Well, it doesn't work perfectly with Opera. I was unable to drag the signs
past the no-entry sign - when dragged, they only showed up at the top of the
window as I dragged the mouse down towards the taskbar.

Wouldn't it be better to redirect it to a page that says, "Your browser may
not support this app. Click here to try it anyways"?

------
Sidnicious
Oh boy, good timing. This happened yesterday (I was a passenger):

<http://external.sidneysm.com/smashies.png>

<http://external.sidneysm.com/smashies_real.jpg>

Good times. Except for the car, which is (probably) totaled, and the driver,
who is significantly less insurable now. Highways and rain don't mix. This
tool... not amazing, but definitely quicker than paper to crank out a
decipherable sketch.

------
Zak
It doesn't seem to be able to handle certain road designs very well, for
example, a four-lane road with two turn lanes on each side.

------
ax0n
The fact that someone thought to create a program for this purpose says a lot
about the state of affairs on our roads. Also: wanton disregard for safety
protocol and driving with numerous distractions doesn't result in an
_accident_ of unfortunate origin. It results in a _crash_ that could have and
should have been avoided.

------
rmason
Am I the only one thinking, what's their business model?

------
anonjon
This would be more fun if there were animation and special effects and stuff.
I opened this expecting to have a really fun time creating a detailed account
of a made up accident (as I haven't been in an accident yet), but instead it
was kind of like playing with clip art in Word or something. (significantly
less exciting that I had anticipated).

I'm not saying that it isn't a useful tool, but honestly, There isn't enough
wow factor to make me use this instead of my own lavishly embellished
sketches.

Also needs something in addition to the arrow to indicate that you hit
something or that that something hit you.

Thanks,

-Jon

edit: I'd also like to note that you can't really do multi car collisions.

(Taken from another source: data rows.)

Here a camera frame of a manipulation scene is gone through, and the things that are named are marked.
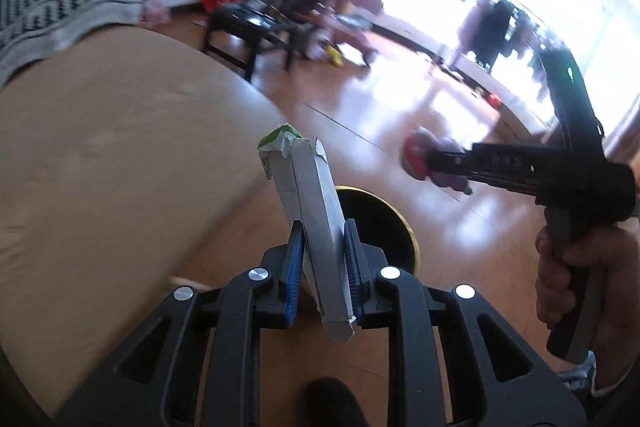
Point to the black wooden chair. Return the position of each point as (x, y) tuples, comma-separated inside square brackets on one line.
[(240, 24)]

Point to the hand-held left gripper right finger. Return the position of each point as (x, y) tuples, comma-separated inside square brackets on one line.
[(352, 267)]

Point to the pink toy tricycle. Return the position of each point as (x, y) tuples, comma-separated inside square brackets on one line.
[(350, 34)]

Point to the black and white striped blanket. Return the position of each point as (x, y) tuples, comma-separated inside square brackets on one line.
[(50, 17)]

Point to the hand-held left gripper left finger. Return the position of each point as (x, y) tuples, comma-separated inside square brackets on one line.
[(295, 277)]

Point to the small yellow toy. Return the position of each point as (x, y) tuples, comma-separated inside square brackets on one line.
[(333, 55)]

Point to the black bin with gold rim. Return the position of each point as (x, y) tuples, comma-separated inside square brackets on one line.
[(385, 227)]

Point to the clothes rack with dark clothes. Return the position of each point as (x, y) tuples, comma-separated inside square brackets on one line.
[(495, 27)]

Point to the torn grey cardboard box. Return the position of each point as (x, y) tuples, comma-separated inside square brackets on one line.
[(315, 232)]

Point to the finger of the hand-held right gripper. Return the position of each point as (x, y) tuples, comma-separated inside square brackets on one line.
[(457, 177), (452, 159)]

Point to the person's right hand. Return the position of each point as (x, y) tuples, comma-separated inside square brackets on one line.
[(615, 287)]

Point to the small red ball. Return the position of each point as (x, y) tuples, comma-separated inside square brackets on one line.
[(495, 100)]

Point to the pink plastic bag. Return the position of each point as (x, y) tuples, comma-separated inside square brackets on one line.
[(156, 12)]

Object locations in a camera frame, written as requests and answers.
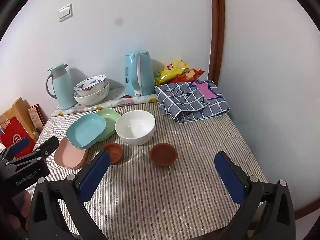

For example, what if my car had been plowed into by a city car and then my car
was pushed into a pedestrian?

Right now, It seems I only get one 'Opponent party' type of thing (like a
crowd of pedestrians or a flock of trolleys). If only life were so simple as
having an accident with a flock of trolleys (or a single opponent party).

Anyway, hope my suggestions help,

Thanks again,

-Jon (again)